But I guess that if you don’t need to train you might make it quicker with the inplace.

Are you serious?
Do you have any proof for your assumption?

In the code of ResNet in torchvision, we use the in-place relu, so i think what you say cannot be right

Hi, this is a very simple case, though… Here, relu_() is the replace version of relu()

In [5]: a = torch.randn(128, 3, 512, 512).cuda()

In [6]: torch.cuda.max_memory_allocated()
Out[6]: 402653184

In [7]: b = a.relu()

In [8]: torch.cuda.max_memory_allocated()
Out[8]: 805306368

In [9]: c = b.relu_()

In [10]: torch.cuda.max_memory_allocated()
Out[10]: 805306368

i think u don’t understand what i say
I just wonder when the two part of a model have different effect not the two operation
whatever, thanks 4 your reply

Welp, just trying to add to the discussion here. Found this in the docs

In-place operations can potentially overwrite values required to compute gradients.

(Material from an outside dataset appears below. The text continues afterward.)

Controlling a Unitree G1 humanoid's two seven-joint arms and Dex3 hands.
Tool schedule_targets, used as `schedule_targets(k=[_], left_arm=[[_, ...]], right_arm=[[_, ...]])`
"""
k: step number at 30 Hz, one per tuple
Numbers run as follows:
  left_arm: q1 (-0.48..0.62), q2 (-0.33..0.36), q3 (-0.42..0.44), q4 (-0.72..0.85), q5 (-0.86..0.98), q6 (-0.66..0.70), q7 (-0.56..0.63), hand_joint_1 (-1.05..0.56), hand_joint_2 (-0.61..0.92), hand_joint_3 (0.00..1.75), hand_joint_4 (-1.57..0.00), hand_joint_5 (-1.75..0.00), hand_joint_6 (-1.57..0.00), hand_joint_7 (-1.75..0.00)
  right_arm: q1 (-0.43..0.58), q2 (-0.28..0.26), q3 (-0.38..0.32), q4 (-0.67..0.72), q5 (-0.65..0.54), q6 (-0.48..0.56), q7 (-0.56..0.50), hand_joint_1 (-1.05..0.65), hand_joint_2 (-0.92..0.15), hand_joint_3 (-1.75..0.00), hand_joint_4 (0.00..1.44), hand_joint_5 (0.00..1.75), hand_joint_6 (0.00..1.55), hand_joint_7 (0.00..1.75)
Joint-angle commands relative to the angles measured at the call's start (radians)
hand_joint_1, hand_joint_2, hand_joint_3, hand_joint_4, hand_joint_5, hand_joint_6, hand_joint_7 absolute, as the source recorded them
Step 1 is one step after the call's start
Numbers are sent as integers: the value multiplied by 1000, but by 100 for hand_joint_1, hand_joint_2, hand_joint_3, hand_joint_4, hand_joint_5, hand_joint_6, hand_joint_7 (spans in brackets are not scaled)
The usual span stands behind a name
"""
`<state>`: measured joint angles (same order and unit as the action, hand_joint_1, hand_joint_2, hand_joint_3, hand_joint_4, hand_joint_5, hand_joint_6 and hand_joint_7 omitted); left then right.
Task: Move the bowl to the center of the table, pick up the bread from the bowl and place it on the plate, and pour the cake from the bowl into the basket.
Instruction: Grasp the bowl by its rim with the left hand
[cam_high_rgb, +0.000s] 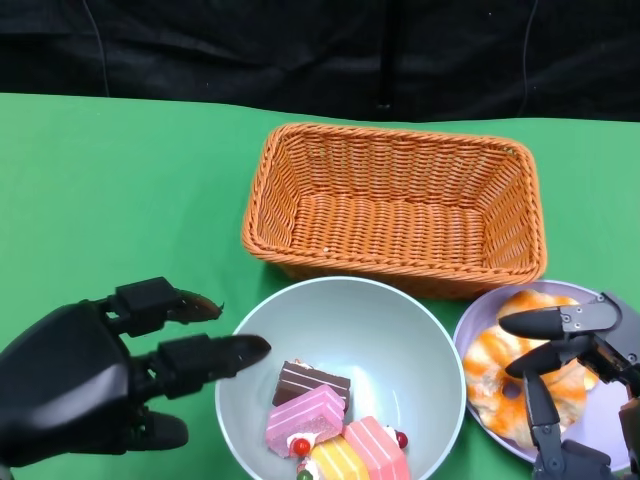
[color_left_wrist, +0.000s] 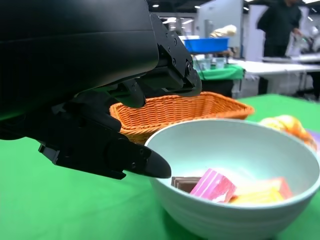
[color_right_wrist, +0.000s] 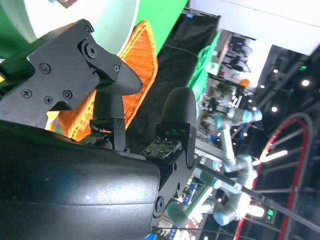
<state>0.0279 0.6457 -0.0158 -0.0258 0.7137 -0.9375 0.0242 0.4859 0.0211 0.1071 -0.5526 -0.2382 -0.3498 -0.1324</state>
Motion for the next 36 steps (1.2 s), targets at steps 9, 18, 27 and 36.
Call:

I still would love to know if it offers a speed up to use inplace for inference, or in layers without weights. Or could it lower the memory footprint?

thanks
but how to consider the code in the torchvision model
is it with-bug?

I don’t believe there is a bug. I believe that some operations can’t be used in-place but the ReLu seems like it can. If the in-place doesn’t screw with autograd for ReLu perhaps the benefit is that it’s slightly faster / less memory since we don’t have to allocate new memory for it. This is just speculation and I’d love to hear from someone more knowledgable.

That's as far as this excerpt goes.